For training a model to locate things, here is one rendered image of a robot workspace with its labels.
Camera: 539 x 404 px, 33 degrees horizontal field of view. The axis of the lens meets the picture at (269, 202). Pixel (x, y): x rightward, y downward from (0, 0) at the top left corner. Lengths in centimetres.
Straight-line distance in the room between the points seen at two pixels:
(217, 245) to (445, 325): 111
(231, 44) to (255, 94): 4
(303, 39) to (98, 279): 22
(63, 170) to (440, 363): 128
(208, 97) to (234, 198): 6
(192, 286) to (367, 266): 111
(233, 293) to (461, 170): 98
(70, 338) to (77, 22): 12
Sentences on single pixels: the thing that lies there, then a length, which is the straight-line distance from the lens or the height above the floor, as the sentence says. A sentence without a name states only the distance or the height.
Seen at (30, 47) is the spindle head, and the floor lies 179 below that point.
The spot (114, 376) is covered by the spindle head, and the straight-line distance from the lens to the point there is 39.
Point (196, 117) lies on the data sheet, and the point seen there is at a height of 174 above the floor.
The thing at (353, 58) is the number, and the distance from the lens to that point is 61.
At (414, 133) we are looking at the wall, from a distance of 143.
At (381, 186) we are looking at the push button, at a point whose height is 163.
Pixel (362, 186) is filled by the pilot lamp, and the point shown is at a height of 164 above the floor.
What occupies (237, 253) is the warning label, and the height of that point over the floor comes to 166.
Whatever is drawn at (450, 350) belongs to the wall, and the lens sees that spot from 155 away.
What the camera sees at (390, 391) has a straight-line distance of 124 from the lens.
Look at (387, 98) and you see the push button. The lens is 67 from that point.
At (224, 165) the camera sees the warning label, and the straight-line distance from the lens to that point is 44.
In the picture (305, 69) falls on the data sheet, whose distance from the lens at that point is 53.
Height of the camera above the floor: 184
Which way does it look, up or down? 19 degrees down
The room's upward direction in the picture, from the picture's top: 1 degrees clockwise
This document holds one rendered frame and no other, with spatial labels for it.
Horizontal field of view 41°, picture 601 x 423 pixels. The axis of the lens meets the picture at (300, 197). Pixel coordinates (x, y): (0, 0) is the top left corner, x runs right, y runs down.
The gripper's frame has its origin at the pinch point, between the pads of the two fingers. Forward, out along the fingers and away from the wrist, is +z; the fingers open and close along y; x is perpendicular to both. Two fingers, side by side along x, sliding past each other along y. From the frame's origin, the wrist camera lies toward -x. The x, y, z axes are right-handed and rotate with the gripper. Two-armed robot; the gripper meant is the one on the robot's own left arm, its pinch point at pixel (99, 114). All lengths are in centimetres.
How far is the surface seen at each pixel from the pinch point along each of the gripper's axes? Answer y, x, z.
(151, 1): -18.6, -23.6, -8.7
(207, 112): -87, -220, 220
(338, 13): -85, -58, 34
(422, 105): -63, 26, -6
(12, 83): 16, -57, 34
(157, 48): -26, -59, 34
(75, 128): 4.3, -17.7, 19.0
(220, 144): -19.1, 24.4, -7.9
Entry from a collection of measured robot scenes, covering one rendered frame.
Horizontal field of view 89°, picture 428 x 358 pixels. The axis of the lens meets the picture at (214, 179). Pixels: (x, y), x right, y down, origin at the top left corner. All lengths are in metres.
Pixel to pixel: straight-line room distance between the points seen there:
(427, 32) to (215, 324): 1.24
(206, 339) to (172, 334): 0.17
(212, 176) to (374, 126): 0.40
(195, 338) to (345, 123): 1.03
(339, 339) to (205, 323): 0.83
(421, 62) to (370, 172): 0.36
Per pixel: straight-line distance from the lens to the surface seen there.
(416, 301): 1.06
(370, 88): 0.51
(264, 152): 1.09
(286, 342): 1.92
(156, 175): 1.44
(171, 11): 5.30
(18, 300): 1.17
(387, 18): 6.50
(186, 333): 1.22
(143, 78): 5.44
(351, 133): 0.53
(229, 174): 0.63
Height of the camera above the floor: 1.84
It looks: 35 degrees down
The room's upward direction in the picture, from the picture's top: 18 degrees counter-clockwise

────

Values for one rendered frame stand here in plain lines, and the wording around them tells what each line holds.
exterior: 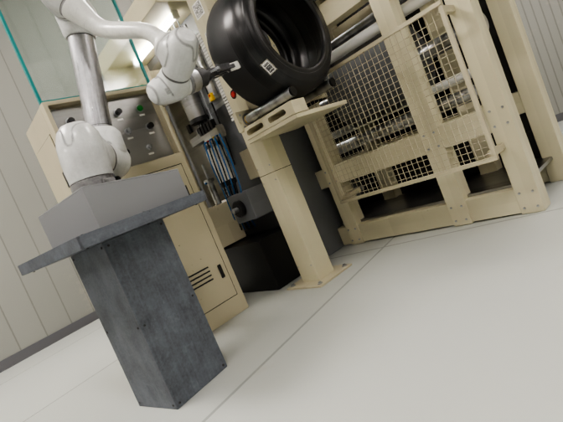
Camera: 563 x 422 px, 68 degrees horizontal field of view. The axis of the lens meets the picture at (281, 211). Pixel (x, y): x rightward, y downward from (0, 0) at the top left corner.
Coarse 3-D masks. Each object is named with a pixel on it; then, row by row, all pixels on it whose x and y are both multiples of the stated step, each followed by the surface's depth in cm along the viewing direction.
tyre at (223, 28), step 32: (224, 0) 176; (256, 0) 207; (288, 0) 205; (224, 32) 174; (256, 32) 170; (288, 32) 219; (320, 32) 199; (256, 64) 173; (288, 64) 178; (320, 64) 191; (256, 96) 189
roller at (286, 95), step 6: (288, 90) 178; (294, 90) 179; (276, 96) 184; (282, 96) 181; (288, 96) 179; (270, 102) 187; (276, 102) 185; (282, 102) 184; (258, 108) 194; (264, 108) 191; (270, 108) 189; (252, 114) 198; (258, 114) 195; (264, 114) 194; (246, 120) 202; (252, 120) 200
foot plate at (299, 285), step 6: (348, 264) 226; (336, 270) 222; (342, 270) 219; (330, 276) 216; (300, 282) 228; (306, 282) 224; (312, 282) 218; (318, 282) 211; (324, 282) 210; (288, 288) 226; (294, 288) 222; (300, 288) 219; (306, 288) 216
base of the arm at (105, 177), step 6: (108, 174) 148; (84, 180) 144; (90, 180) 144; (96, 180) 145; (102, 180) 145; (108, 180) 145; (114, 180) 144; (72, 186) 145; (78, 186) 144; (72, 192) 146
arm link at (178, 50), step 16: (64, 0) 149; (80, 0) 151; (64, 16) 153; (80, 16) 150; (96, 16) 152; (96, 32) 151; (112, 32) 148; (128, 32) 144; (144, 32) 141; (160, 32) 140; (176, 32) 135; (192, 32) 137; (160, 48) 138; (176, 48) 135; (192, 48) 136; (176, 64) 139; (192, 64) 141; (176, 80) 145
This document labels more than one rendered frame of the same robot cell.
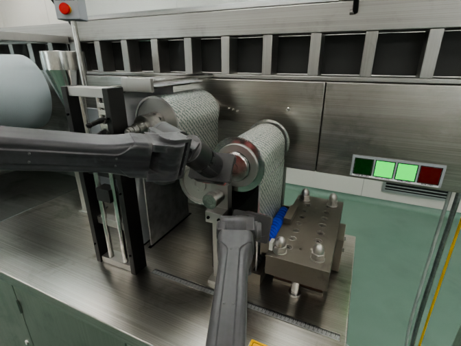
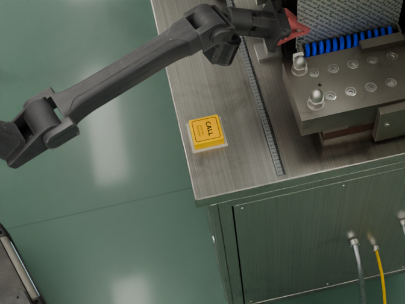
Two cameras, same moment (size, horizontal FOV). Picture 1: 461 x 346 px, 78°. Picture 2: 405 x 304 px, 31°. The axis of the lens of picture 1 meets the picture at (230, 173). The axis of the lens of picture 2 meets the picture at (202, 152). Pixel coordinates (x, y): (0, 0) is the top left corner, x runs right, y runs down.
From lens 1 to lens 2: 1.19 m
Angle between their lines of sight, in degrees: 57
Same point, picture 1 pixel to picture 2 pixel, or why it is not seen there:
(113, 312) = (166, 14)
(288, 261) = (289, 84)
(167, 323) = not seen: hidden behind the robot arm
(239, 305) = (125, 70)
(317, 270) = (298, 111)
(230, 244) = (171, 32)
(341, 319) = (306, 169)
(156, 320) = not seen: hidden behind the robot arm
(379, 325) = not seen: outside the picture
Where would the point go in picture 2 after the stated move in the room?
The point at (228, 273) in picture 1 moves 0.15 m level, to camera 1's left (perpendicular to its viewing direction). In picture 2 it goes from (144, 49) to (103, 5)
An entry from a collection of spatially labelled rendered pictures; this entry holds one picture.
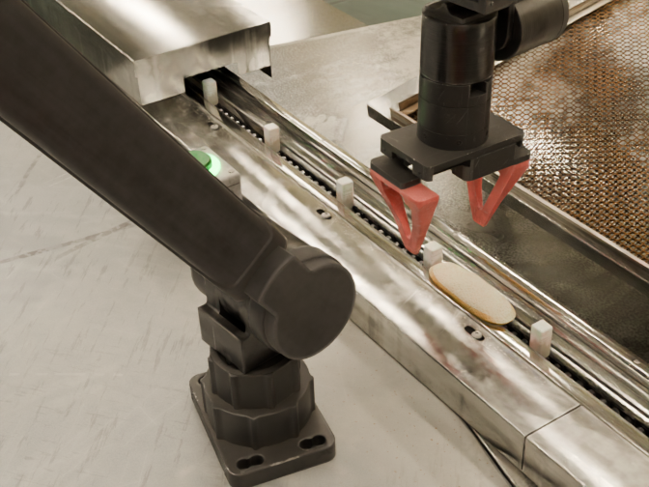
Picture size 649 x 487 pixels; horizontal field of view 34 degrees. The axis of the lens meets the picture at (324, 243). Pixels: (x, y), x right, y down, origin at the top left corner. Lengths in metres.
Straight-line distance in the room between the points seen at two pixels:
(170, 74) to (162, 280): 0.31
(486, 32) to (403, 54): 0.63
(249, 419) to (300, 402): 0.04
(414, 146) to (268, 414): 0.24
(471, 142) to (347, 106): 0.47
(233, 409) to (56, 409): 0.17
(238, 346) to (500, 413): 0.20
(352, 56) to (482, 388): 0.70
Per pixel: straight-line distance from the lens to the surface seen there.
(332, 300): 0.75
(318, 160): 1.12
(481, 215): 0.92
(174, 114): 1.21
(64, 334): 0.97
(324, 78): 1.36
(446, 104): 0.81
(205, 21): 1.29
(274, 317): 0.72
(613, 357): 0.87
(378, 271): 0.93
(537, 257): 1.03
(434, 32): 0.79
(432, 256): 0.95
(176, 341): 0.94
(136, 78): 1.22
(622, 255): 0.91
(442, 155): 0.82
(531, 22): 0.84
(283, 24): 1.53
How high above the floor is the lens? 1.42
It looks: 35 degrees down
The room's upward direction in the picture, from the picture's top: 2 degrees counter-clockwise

────

### Prompt
Taking the line with "Look at (387, 98)" as the first and the line with "Height of the camera above the floor: 184" as the last, retype that stretch of the data above exactly, with no other lines.

### Reply
Look at (387, 98) and you see the push button. The lens is 67 from that point.
At (224, 165) the camera sees the warning label, and the straight-line distance from the lens to that point is 44.
In the picture (305, 69) falls on the data sheet, whose distance from the lens at that point is 53.
Height of the camera above the floor: 184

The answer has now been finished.